How to Excel with past, present, and future data

By Liam Bastick, FCMA, CGMA

February 19, 2019

Please note: This item is from our archives and was published in 2019. It is provided for historical reference. The content may be out of date and links may no longer function.

Many accountants and analysts have to analyse trends using past and current performance to create informed forecasts for the future. It’s a common problem that causes consternation and bad Excel modelling far too frequently. However, it can be circumvented using a simple layout and the application of functions discussed in previous editions of this column (more on that below).

This requires three distinct data sets:

Historical information: Data that actually happened. These data often are recorded in management information systems, general ledgers, tax returns, etc. Data in this category tend to have one thing in common: They are a matter of fact.
Actual data: Whilst historical information summarises past data that have been locked down, “actuals” may be slightly more fluid in that data may be available for the first nine months of the year, say, combined with three months’ projections, based upon predicted orders, work schedules, hours of operation, and so on.
Forecast projections: These numbers are usually based upon calculations and correlations with the historical/actual data. The first two data sets may be distinct and independent, but typically, there is a relationship with at least one of the other types and forecast projections.

You may or may not agree with my above summation. That’s not really the point. The key takeaway is that when we undertake financial modelling, we often have more than one situation that occurs over the time periods in the same row of the financial model, as shown in the screenshot below.
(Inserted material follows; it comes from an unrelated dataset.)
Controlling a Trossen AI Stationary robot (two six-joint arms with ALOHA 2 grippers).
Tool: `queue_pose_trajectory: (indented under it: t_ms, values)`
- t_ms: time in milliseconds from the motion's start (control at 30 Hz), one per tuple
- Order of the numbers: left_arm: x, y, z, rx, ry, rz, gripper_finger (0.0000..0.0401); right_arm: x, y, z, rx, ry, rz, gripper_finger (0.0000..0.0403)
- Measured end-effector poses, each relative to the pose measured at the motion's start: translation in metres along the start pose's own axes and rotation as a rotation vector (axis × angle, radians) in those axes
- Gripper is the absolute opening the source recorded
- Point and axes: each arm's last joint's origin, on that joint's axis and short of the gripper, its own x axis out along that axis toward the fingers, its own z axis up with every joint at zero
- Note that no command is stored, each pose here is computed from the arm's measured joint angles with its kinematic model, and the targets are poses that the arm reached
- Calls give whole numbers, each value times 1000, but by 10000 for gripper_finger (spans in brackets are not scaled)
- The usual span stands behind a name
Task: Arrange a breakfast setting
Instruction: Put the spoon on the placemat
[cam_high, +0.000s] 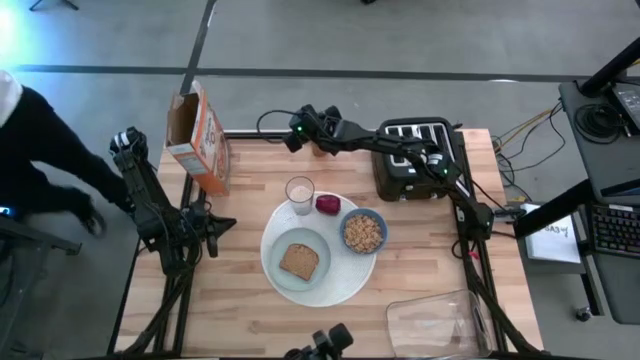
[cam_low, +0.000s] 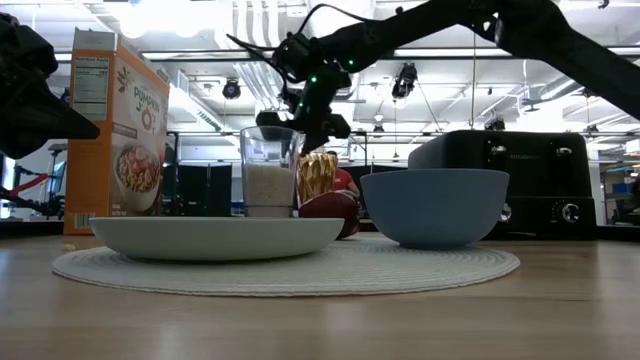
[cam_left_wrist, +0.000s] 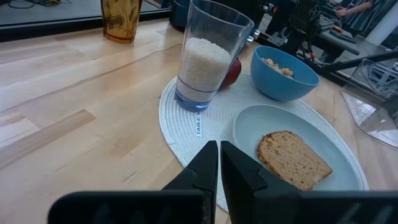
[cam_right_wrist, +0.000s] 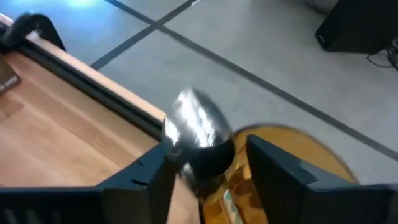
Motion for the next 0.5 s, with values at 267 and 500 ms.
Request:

The problem with data set out like this is twofold:

Less experienced modellers will use three types of data entry for the three segments, which may be a combination of formulas and/or hard code. The concern is someone else will come along and copy one formula across the entire row that might not be appropriate for the other data categories.
More experienced modellers acknowledge one consistent formula must be used across the row — but then they might try to do all calculations in the one cell and construct a formula that typically starts =IF(IF(… etc.

Neither option is optimal, but the second is nearer the truth. The problem with =IF(IF(… is it intimidates end users who try to follow a succession of nested calculations. Excel 2016’s IFS function is even worse as people have to understand both the concept of nesting and the prevailing syntax. Stepping out seems way simpler. And it gives me an opportunity to bring together quite a few of my past articles in an applied example.

Let me explain. I am going to start with an example with three scenarios (download this Excel file to follow along):

Historical: In my example, these will be inputs, but they could link to another file.
Actual: In my example, again, these will be inputs, but this could be a calculation based on actual data for the period to date and then extrapolated.
Forecast: In my example, this will be a formula.

You could have five situations: two linked, one hard-coded, and two formulaic — the idea would remain the same. The first thing is to collate all necessary inputs, as shown in the screenshot below.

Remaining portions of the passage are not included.